§ **WHAT IS NEEDED**
All lines in the data below carrying the string "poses" are to be located and copied.

§ **AVAILABLE DATA**
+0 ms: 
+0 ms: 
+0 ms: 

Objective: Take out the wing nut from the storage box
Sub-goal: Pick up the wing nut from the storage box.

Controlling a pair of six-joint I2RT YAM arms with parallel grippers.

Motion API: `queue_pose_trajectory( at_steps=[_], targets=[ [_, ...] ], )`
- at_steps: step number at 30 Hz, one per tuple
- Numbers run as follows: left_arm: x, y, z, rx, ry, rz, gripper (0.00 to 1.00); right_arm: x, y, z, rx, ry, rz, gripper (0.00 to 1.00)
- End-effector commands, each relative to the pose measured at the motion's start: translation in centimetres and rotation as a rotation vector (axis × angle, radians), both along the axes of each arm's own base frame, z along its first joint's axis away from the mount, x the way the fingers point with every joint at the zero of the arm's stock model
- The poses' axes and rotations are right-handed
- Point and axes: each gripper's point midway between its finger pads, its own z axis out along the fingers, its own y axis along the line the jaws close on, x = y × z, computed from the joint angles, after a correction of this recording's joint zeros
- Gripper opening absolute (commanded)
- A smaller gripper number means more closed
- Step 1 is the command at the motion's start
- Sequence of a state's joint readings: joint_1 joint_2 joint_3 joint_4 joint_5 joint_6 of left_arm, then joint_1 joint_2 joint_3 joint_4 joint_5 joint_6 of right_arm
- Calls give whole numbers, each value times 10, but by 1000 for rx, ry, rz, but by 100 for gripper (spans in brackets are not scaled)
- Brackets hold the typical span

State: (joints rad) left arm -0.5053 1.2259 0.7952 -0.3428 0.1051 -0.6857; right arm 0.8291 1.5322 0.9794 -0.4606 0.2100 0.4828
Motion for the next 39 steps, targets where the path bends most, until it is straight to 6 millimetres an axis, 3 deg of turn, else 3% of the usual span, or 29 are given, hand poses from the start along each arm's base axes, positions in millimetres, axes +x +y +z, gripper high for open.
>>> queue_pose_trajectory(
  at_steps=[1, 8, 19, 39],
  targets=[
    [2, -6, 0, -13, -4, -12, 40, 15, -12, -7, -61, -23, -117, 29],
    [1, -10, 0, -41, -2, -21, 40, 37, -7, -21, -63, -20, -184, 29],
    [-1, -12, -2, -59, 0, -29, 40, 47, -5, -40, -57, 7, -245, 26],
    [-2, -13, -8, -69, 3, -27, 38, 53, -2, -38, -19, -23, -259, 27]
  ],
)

§ **TASK RESPONSE**
- The poses' axes and rotations are right-handed
Motion for the next 39 steps, targets where the path bends most, until it is straight to 6 millimetres an axis, 3 deg of turn, else 3% of the usual span, or 29 are given, hand poses from the start along each arm's base axes, positions in millimetres, axes +x +y +z, gripper high for open.

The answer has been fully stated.